REQUIRED WORK:
Please return all of the records that follow, exactly as written.

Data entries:
· · ·
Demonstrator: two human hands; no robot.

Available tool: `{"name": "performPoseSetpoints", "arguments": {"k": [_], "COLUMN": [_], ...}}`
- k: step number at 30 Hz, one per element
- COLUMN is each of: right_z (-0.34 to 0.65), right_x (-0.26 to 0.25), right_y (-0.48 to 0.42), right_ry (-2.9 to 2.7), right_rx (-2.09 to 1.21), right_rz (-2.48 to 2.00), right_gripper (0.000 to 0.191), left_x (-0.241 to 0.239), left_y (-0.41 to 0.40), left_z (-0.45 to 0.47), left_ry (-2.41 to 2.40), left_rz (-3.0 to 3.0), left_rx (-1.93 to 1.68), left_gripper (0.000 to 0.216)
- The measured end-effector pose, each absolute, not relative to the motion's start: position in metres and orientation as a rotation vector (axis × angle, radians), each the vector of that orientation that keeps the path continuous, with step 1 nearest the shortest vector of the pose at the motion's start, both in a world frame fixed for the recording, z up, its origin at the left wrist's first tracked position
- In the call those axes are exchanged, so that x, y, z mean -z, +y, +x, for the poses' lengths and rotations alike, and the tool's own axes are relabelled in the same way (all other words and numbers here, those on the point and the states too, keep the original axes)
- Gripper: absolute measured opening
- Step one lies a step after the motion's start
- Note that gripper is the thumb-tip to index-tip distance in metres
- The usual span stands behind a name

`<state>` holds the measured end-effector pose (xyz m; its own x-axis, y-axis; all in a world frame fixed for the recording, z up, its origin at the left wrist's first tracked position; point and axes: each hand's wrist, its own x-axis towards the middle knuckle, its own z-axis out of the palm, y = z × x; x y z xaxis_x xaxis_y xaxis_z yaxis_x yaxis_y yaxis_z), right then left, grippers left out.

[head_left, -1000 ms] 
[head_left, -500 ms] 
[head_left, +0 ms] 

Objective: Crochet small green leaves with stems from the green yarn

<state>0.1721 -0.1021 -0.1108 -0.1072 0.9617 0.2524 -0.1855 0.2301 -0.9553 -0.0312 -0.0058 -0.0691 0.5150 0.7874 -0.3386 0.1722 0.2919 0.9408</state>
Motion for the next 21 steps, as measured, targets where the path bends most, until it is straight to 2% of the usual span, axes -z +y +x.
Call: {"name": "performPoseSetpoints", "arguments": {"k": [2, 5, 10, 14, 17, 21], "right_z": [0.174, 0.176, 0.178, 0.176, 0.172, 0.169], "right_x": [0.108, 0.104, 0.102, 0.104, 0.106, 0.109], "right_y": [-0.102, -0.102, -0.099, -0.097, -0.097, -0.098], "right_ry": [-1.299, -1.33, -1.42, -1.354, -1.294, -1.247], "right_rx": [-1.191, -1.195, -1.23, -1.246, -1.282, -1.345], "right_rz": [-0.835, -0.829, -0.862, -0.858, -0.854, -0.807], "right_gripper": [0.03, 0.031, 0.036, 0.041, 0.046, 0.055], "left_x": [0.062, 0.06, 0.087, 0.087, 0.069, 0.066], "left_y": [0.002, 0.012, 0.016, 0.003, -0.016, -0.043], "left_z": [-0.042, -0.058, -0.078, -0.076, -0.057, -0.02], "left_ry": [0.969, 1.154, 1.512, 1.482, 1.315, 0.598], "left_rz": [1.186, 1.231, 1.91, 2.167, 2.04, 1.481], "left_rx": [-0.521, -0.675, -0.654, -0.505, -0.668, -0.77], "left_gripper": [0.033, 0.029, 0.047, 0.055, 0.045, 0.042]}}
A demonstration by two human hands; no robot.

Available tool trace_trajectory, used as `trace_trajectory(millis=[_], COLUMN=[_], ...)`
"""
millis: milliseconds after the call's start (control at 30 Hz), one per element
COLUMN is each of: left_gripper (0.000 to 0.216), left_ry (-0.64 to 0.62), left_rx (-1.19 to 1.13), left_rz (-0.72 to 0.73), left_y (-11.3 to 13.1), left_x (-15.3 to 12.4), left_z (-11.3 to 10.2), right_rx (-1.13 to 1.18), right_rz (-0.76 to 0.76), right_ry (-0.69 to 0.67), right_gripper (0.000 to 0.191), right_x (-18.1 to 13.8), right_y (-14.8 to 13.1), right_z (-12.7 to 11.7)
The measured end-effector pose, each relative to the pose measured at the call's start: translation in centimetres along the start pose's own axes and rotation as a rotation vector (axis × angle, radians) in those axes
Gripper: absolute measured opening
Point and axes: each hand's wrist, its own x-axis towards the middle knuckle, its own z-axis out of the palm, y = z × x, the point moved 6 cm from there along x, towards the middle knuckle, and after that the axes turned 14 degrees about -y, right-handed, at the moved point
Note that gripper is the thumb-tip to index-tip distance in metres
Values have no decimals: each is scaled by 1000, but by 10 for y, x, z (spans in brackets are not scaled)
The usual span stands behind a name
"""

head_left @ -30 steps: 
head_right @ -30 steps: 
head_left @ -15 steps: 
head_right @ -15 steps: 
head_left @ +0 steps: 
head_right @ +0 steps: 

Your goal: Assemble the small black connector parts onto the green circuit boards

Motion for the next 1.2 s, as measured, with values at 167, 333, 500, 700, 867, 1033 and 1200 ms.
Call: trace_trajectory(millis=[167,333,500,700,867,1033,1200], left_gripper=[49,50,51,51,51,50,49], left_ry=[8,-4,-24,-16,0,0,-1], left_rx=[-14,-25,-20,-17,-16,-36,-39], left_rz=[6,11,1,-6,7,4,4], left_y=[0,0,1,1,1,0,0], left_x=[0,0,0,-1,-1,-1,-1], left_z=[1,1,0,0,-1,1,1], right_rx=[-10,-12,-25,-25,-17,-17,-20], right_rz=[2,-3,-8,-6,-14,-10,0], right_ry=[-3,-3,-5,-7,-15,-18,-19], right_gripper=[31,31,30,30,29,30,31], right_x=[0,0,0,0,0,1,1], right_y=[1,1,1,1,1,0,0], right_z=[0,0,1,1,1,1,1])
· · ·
RESPONSE:
Demonstrator: two human hands; no robot.

Available tool: `{"name": "performPoseSetpoints", "arguments": {"k": [_], "COLUMN": [_], ...}}`
- k: step number at 30 Hz, one per element
- COLUMN is each of: right_z (-0.34 to 0.65), right_x (-0.26 to 0.25), right_y (-0.48 to 0.42), right_ry (-2.9 to 2.7), right_rx (-2.09 to 1.21), right_rz (-2.48 to 2.00), right_gripper (0.000 to 0.191), left_x (-0.241 to 0.239), left_y (-0.41 to 0.40), left_z (-0.45 to 0.47), left_ry (-2.41 to 2.40), left_rz (-3.0 to 3.0), left_rx (-1.93 to 1.68), left_gripper (0.000 to 0.216)
- The measured end-effector pose, each absolute, not relative to the motion's start: position in metres and orientation as a rotation vector (axis × angle, radians), each the vector of that orientation that keeps the path continuous, with step 1 nearest the shortest vector of the pose at the motion's start, both in a world frame fixed for the recording, z up, its origin at the left wrist's first tracked position
- In the call those axes are exchanged, so that x, y, z mean -z, +y, +x, for the poses' lengths and rotations alike, and the tool's own axes are relabelled in the same way (all other words and numbers here, those on the point and the states too, keep the original axes)
- Gripper: absolute measured opening
- Step one lies a step after the motion's start
- Note that gripper is the thumb-tip to index-tip distance in metres
- The usual span stands behind a name

`<state>` holds the measured end-effector pose (xyz m; its own x-axis, y-axis; all in a world frame fixed for the recording, z up, its origin at the left wrist's first tracked position; point and axes: each hand's wrist, its own x-axis towards the middle knuckle, its own z-axis out of the palm, y = z × x; x y z xaxis_x xaxis_y xaxis_z yaxis_x yaxis_y yaxis_z), right then left, grippers left out.

[head_left, -1000 ms] 
[head_left, -500 ms] 
[head_left, +0 ms] 

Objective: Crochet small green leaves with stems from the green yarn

<state>0.1721 -0.1021 -0.1108 -0.1072 0.9617 0.2524 -0.1855 0.2301 -0.9553 -0.0312 -0.0058 -0.0691 0.5150 0.7874 -0.3386 0.1722 0.2919 0.9408</state>
Motion for the next 21 steps, as measured, targets where the path bends most, until it is straight to 2% of the usual span, axes -z +y +x.
Call: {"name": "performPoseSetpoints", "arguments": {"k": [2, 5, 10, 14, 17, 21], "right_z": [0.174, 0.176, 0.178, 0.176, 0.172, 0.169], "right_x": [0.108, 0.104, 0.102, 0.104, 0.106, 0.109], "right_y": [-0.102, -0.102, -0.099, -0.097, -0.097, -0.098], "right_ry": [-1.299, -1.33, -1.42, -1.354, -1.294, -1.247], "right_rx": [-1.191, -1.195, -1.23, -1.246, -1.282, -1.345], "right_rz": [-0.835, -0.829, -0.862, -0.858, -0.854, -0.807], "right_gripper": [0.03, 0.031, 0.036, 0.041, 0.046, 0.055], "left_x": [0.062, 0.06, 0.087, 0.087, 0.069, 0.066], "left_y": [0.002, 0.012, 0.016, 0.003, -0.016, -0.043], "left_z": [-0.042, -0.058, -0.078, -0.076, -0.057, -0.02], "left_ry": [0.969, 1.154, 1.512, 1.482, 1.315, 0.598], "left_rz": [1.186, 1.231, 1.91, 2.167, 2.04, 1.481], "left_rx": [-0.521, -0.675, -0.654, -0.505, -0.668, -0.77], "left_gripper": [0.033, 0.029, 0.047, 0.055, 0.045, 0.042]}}
A demonstration by two human hands; no robot.

Available tool trace_trajectory, used as `trace_trajectory(millis=[_], COLUMN=[_], ...)`
"""
millis: milliseconds after the call's start (control at 30 Hz), one per element
COLUMN is each of: left_gripper (0.000 to 0.216), left_ry (-0.64 to 0.62), left_rx (-1.19 to 1.13), left_rz (-0.72 to 0.73), left_y (-11.3 to 13.1), left_x (-15.3 to 12.4), left_z (-11.3 to 10.2), right_rx (-1.13 to 1.18), right_rz (-0.76 to 0.76), right_ry (-0.69 to 0.67), right_gripper (0.000 to 0.191), right_x (-18.1 to 13.8), right_y (-14.8 to 13.1), right_z (-12.7 to 11.7)
The measured end-effector pose, each relative to the pose measured at the call's start: translation in centimetres along the start pose's own axes and rotation as a rotation vector (axis × angle, radians) in those axes
Gripper: absolute measured opening
Point and axes: each hand's wrist, its own x-axis towards the middle knuckle, its own z-axis out of the palm, y = z × x, the point moved 6 cm from there along x, towards the middle knuckle, and after that the axes turned 14 degrees about -y, right-handed, at the moved point
Note that gripper is the thumb-tip to index-tip distance in metres
Values have no decimals: each is scaled by 1000, but by 10 for y, x, z (spans in brackets are not scaled)
The usual span stands behind a name
"""

head_left @ -30 steps: 
head_right @ -30 steps: 
head_left @ -15 steps: 
head_right @ -15 steps: 
head_left @ +0 steps: 
head_right @ +0 steps: 

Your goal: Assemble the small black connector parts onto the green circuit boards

Motion for the next 1.2 s, as measured, with values at 167, 333, 500, 700, 867, 1033 and 1200 ms.
Call: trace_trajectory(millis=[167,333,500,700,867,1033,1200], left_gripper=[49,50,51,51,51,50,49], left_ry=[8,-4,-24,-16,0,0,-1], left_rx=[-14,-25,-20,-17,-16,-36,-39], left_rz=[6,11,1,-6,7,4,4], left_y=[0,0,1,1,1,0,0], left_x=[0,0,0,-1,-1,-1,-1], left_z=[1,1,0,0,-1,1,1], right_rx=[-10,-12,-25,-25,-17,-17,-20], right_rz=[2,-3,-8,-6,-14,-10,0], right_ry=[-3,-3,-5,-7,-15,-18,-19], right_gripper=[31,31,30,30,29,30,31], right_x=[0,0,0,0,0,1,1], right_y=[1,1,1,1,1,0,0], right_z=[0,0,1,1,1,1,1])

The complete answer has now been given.